余分なものってなんでしょう?〜音楽と子供の心の成長〜

「ピアノはいったんお休みしようと思います。中学受験の準備に集中したくて……」

そんなご相談をいただくことが、最近ときどきあります。

小学3年生の夏休みから塾に通い始める子も増えていて、それぞれのご家庭で大切にされている方針があるのは、当然のことです。

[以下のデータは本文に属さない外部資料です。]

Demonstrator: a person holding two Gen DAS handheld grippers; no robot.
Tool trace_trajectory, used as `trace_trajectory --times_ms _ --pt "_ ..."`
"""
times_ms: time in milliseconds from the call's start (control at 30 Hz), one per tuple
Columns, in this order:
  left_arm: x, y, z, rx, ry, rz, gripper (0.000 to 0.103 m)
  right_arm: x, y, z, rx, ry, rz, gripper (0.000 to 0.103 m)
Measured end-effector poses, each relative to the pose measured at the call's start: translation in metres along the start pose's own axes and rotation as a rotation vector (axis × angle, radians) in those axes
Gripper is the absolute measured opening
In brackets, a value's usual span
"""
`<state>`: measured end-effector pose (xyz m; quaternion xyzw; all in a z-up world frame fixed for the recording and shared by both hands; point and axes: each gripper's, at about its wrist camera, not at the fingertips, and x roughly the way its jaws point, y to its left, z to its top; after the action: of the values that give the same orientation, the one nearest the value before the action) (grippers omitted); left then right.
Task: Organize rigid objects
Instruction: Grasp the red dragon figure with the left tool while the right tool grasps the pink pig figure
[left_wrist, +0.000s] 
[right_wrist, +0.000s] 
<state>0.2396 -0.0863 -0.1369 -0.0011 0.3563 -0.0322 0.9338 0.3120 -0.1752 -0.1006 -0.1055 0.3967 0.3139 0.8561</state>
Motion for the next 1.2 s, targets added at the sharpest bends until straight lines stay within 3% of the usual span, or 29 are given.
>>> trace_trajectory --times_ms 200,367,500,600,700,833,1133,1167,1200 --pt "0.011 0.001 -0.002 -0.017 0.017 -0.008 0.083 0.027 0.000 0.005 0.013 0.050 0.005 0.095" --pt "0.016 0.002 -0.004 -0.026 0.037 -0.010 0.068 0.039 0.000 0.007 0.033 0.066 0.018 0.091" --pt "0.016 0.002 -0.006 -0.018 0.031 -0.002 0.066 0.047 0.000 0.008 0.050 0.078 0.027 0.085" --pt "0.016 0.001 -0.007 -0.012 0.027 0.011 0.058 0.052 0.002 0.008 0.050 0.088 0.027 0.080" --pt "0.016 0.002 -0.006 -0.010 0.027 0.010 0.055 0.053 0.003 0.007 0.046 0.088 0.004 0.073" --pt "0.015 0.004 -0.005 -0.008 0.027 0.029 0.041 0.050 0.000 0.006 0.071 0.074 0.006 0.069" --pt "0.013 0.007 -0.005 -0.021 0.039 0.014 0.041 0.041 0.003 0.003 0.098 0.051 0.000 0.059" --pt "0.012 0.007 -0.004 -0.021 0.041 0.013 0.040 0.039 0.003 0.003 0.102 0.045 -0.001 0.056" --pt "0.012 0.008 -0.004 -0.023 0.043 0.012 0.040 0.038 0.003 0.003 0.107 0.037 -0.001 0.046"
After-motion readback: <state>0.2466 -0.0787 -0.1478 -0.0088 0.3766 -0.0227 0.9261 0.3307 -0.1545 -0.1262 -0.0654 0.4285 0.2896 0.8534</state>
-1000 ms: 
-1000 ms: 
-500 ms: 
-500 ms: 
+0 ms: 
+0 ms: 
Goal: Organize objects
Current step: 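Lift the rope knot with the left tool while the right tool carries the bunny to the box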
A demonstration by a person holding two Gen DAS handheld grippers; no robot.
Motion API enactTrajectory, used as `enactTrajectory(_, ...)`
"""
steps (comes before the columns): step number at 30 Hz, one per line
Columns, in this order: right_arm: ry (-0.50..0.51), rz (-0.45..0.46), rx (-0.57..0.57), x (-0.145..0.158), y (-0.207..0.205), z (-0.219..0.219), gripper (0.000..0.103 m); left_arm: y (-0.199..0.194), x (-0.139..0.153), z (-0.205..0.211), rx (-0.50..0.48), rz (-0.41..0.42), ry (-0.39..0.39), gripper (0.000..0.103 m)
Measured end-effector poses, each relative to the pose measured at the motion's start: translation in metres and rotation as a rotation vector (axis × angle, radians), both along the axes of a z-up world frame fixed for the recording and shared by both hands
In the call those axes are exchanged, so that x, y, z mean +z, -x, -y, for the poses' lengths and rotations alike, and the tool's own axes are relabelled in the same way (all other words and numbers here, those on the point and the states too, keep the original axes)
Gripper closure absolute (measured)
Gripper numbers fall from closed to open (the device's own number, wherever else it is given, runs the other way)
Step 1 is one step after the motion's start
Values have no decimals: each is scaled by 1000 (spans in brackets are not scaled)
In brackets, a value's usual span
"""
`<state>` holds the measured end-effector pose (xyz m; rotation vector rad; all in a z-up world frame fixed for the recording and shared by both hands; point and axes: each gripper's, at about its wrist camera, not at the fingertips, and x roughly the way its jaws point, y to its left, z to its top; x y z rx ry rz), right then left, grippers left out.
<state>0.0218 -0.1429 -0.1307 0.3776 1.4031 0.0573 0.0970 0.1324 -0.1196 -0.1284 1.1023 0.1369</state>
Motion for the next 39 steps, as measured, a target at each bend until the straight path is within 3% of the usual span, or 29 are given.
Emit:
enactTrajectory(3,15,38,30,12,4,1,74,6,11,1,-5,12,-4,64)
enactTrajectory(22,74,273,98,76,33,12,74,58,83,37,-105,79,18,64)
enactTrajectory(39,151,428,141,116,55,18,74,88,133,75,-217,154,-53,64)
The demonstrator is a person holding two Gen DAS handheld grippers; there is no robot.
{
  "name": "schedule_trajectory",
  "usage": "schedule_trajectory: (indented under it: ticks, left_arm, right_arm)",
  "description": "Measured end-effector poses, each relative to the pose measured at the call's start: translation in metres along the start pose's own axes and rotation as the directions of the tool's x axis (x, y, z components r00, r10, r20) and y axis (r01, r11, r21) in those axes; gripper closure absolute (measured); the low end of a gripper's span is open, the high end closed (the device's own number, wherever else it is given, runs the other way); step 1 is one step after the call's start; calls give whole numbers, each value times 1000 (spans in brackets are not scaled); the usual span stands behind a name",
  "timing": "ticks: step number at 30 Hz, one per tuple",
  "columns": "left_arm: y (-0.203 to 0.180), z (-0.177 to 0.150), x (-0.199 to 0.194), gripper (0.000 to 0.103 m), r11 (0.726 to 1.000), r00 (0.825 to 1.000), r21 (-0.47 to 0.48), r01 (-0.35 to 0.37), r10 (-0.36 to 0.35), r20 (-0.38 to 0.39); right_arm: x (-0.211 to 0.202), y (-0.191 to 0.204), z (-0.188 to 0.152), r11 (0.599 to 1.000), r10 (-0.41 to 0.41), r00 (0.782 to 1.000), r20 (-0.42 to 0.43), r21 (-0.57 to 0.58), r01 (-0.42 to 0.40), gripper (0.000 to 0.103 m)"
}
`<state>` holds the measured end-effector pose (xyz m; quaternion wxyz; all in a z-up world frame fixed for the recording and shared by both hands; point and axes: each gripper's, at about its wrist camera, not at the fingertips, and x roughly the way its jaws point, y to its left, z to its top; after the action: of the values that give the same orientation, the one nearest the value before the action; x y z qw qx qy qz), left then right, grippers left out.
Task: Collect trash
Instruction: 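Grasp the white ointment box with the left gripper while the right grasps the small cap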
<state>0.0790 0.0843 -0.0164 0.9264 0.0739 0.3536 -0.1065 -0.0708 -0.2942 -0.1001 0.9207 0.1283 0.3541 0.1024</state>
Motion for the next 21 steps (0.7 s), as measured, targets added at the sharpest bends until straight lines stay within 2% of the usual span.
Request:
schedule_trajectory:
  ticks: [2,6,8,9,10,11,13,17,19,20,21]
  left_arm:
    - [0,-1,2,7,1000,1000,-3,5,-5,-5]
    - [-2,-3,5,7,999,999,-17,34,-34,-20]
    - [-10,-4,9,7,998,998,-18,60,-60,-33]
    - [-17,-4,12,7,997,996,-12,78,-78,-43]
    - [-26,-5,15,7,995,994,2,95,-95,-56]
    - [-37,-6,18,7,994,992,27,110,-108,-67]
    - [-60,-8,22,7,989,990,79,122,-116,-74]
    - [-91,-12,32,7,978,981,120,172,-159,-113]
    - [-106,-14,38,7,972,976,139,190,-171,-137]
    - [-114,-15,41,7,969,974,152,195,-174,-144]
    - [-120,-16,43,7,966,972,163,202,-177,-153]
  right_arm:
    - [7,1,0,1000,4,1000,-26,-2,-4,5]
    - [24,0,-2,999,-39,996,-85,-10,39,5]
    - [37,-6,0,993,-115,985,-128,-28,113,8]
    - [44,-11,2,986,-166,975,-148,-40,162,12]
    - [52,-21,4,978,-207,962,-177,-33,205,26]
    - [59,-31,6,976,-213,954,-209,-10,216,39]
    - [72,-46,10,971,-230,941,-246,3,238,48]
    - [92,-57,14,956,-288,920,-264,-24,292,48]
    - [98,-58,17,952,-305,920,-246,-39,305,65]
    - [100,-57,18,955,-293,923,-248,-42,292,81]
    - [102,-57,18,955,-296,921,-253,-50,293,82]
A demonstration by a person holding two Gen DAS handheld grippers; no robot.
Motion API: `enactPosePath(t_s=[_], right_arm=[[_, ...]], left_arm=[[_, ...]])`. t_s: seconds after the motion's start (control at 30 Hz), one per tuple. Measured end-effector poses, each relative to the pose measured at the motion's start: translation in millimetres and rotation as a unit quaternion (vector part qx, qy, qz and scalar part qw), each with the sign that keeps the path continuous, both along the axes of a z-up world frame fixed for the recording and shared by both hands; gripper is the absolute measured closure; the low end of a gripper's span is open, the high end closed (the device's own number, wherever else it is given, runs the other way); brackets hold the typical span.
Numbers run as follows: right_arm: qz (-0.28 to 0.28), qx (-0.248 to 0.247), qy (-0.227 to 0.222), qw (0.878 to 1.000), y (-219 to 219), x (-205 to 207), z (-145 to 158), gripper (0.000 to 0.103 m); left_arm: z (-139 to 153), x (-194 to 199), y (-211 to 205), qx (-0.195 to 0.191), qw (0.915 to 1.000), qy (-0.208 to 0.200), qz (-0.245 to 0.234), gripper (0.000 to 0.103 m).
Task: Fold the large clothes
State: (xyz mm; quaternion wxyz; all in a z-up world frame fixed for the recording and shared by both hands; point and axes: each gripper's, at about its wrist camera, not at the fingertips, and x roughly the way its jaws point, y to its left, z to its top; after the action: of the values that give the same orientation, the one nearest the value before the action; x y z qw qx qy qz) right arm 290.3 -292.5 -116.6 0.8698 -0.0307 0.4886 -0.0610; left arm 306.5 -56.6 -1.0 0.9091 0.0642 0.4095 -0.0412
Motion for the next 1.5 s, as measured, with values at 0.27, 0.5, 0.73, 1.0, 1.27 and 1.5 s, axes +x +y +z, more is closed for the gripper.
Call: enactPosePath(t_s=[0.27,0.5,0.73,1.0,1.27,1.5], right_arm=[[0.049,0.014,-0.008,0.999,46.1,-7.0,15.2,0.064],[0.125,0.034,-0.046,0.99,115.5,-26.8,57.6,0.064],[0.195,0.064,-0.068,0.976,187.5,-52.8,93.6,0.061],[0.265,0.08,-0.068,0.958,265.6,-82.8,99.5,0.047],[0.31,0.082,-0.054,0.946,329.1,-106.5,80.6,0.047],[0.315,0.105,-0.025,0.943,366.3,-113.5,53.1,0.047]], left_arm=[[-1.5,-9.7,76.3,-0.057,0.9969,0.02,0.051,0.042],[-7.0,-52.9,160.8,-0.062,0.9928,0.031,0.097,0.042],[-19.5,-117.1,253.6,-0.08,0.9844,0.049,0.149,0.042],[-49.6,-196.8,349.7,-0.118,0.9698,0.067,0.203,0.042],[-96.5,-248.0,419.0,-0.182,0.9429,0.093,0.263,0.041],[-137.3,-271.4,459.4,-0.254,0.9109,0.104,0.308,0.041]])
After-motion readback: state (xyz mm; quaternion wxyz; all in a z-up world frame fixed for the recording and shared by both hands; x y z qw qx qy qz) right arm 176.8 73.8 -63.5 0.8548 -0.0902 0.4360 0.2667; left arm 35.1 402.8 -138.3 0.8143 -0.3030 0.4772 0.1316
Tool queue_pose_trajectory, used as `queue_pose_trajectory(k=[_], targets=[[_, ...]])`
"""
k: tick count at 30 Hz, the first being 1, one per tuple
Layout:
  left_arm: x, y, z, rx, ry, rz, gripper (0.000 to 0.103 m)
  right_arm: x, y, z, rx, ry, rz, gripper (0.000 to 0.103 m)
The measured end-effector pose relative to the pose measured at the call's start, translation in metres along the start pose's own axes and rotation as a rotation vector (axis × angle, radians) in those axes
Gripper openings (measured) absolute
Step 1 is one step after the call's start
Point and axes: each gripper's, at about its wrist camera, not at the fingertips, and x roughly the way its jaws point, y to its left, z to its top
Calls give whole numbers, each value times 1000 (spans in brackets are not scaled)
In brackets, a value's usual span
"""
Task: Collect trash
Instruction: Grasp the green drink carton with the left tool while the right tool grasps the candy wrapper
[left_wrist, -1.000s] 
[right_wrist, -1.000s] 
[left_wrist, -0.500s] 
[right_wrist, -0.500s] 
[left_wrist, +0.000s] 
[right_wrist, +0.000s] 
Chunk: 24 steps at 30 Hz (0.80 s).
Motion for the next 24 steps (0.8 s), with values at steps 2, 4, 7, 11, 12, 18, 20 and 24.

ただそのなかで、「音楽は今は必要ないかな」とお考えになるご家庭があることに、少しだけ切なさを感じることもあります。

音楽は、「余分なもの」なのでしょうか?

私はむしろ、これからの時代を生きていく子どもたちにとって、

音楽のような“心を育てる体験”こそが、とても大切なのではないかと思っています。

ピアノを弾くことで、

「できなかったことが、できるようになる喜び」

「丁寧に向き合う集中力」

「失敗しても、何度でもやり直せる力」

そんな経験を、自然と積み重ねていくことができます。

そしてなにより、

「自分の音で誰かを笑顔にできる」

そんな感覚を知っている子は、勉強や社会生活でも、

きっと周りを思いやる力を発揮してくれるようになります。

くらた音楽教室では、ピアノが上手になることだけでなく、

その先にある「人としての土台」を大切にしています。

もちろん、勉強も大事です。

でも、「勉強か音楽か」ではなく、「どちらも大切にできる」時間の使い方を、子どもと一緒に考えることもできるのではないかと思うのです。

一人ひとりの子どもたちの心に寄り添い、

音楽を通してその子の“らしさ”が育っていくお手伝いを、これからも丁寧に続けていきたいと思っています。

どうか、「音楽は人生の余白」ではなく、

「人生を豊かにしてくれる土台のひとつ」として、

ご家庭の中でも大切にしていただけたら嬉しいです。